### Activity
Filter these records by the string "tray", copying each line that holds it.

(Entries taken from a collection)
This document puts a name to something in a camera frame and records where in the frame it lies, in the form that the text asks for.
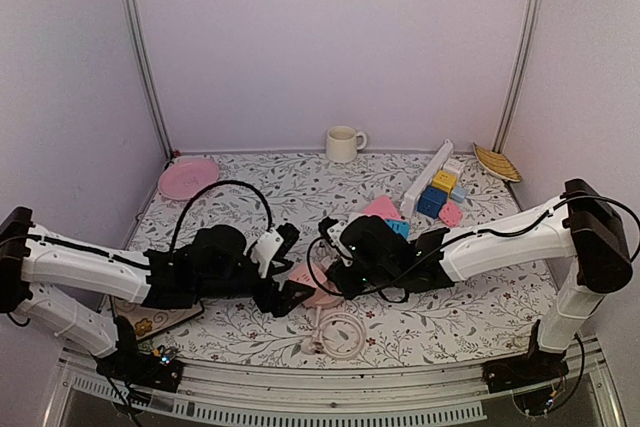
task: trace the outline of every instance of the white backdrop
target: white backdrop
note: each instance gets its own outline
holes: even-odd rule
[[[527,207],[582,177],[640,213],[640,0],[543,0],[506,154]],[[629,248],[636,228],[626,215]],[[556,272],[564,277],[564,270]],[[611,294],[591,327],[630,426],[640,425],[640,277]]]
[[[0,0],[0,222],[122,247],[162,169],[121,0]],[[62,349],[0,315],[0,425],[42,425]]]
[[[138,0],[174,147],[491,145],[526,0]]]

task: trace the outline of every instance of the pink bowl
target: pink bowl
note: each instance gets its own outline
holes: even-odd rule
[[[209,159],[183,160],[165,170],[158,190],[171,200],[189,200],[220,175],[218,164]]]

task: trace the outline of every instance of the yellow block
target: yellow block
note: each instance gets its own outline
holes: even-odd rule
[[[433,182],[431,182],[431,185],[433,185],[438,190],[442,190],[443,192],[450,194],[453,188],[456,186],[457,181],[458,178],[454,174],[445,172],[444,170],[440,170],[433,178]]]

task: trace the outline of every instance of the blue block
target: blue block
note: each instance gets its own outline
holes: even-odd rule
[[[467,198],[467,191],[464,190],[459,185],[456,185],[451,191],[451,200],[453,200],[454,202],[461,203],[461,202],[464,202],[464,199],[466,198]]]
[[[418,212],[432,219],[437,219],[440,209],[442,209],[442,206],[447,202],[447,197],[446,192],[430,185],[427,187],[427,190],[422,193],[418,201]]]
[[[393,229],[396,234],[400,234],[405,239],[409,238],[409,222],[403,222],[402,220],[385,220],[387,225]]]

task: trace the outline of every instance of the floral tablecloth
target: floral tablecloth
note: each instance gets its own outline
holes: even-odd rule
[[[300,229],[300,240],[288,258],[302,262],[309,242],[318,236],[321,219],[347,219],[380,195],[399,205],[430,155],[360,154],[346,165],[331,163],[317,153],[213,158],[221,179],[249,182],[266,195],[276,225],[291,222]],[[472,156],[456,158],[466,165],[459,181],[468,191],[462,226],[517,212],[501,180],[487,175]],[[130,248],[166,250],[184,205],[156,194]],[[216,223],[235,226],[250,243],[264,231],[266,215],[250,191],[221,187],[196,202],[180,241],[188,242],[197,229]],[[441,225],[416,214],[410,238]],[[314,312],[300,306],[287,317],[274,319],[260,313],[248,298],[205,300],[204,314],[151,342],[175,346],[186,358],[262,366],[329,369],[439,364],[525,350],[532,323],[548,310],[554,296],[546,265],[535,263],[479,275],[449,289],[414,294],[402,304],[374,295],[346,302],[338,308],[357,315],[367,327],[365,348],[350,361],[301,351],[302,339],[313,330]]]

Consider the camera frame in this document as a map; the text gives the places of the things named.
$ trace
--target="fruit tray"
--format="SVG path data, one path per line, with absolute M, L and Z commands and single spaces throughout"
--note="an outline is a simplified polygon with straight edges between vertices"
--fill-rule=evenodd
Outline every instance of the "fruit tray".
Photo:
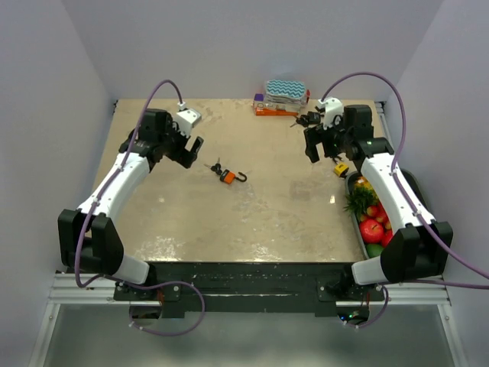
M 421 192 L 421 189 L 419 188 L 416 178 L 409 171 L 405 171 L 405 170 L 401 170 L 401 171 L 403 172 L 403 175 L 406 178 L 407 183 L 410 185 L 411 189 L 413 189 L 413 192 L 417 196 L 418 200 L 421 202 L 422 205 L 424 205 L 425 208 L 427 208 L 427 210 L 429 210 L 429 207 L 426 205 L 426 201 L 423 197 L 423 193 Z M 345 178 L 345 190 L 347 195 L 351 194 L 351 192 L 354 189 L 355 182 L 360 177 L 361 174 L 359 174 L 358 172 L 352 172 Z M 360 244 L 361 250 L 363 251 L 365 258 L 371 258 L 367 253 L 366 244 L 363 238 L 361 237 L 360 222 L 358 221 L 358 218 L 354 213 L 351 213 L 351 221 L 353 222 L 355 234 L 357 235 L 358 243 Z

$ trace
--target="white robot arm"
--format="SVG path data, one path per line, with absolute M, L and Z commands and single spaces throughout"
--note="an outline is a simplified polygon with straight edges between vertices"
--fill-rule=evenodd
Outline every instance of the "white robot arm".
M 189 168 L 197 159 L 203 140 L 198 137 L 190 151 L 185 149 L 190 133 L 201 119 L 194 109 L 179 111 L 175 118 L 164 110 L 147 109 L 139 129 L 138 139 L 128 153 L 128 159 L 119 174 L 97 201 L 109 178 L 120 169 L 127 154 L 129 141 L 122 143 L 111 170 L 90 197 L 76 210 L 65 209 L 58 218 L 58 232 L 62 262 L 73 268 L 76 243 L 81 236 L 82 223 L 95 201 L 90 226 L 92 236 L 85 236 L 80 267 L 84 271 L 111 275 L 134 284 L 143 284 L 150 272 L 150 265 L 125 254 L 124 246 L 115 230 L 115 222 L 134 189 L 143 182 L 163 156 Z
M 396 167 L 398 178 L 418 208 L 416 213 L 411 210 L 391 173 L 392 147 L 387 139 L 374 138 L 370 107 L 343 106 L 339 99 L 333 97 L 324 102 L 319 100 L 316 108 L 325 111 L 325 120 L 323 124 L 304 130 L 306 155 L 311 162 L 317 162 L 316 145 L 319 143 L 322 143 L 325 157 L 346 153 L 346 157 L 371 183 L 389 216 L 394 233 L 381 256 L 352 265 L 355 283 L 400 282 L 441 274 L 447 253 L 437 246 L 416 215 L 421 214 L 425 221 L 431 223 L 447 245 L 452 242 L 452 228 L 446 222 L 436 222 Z

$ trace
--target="table surface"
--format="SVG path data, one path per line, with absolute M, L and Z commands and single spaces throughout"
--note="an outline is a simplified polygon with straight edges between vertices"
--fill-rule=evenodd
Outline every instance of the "table surface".
M 384 136 L 373 101 L 374 135 Z M 96 186 L 134 128 L 142 99 L 121 99 L 112 120 Z M 345 206 L 345 182 L 323 158 L 304 154 L 303 128 L 290 116 L 255 116 L 250 99 L 188 99 L 202 113 L 193 130 L 204 145 L 186 170 L 164 158 L 135 190 L 116 223 L 129 255 L 145 261 L 360 261 Z M 151 108 L 176 112 L 176 101 Z M 313 101 L 308 109 L 313 110 Z M 204 164 L 248 175 L 227 185 Z

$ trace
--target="cable clip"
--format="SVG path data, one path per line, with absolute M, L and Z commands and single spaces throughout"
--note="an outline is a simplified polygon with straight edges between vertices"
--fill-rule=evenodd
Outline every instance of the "cable clip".
M 179 111 L 185 111 L 186 110 L 186 102 L 185 101 L 182 101 L 181 103 L 178 102 L 177 105 L 178 105 Z
M 119 172 L 124 172 L 124 166 L 122 166 L 121 164 L 116 164 L 115 169 Z

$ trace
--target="purple cable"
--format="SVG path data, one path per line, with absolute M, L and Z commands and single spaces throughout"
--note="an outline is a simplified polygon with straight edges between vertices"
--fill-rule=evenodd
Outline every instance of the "purple cable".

### Solved problem
--target="fruit tray"
Outline every instance of the "fruit tray".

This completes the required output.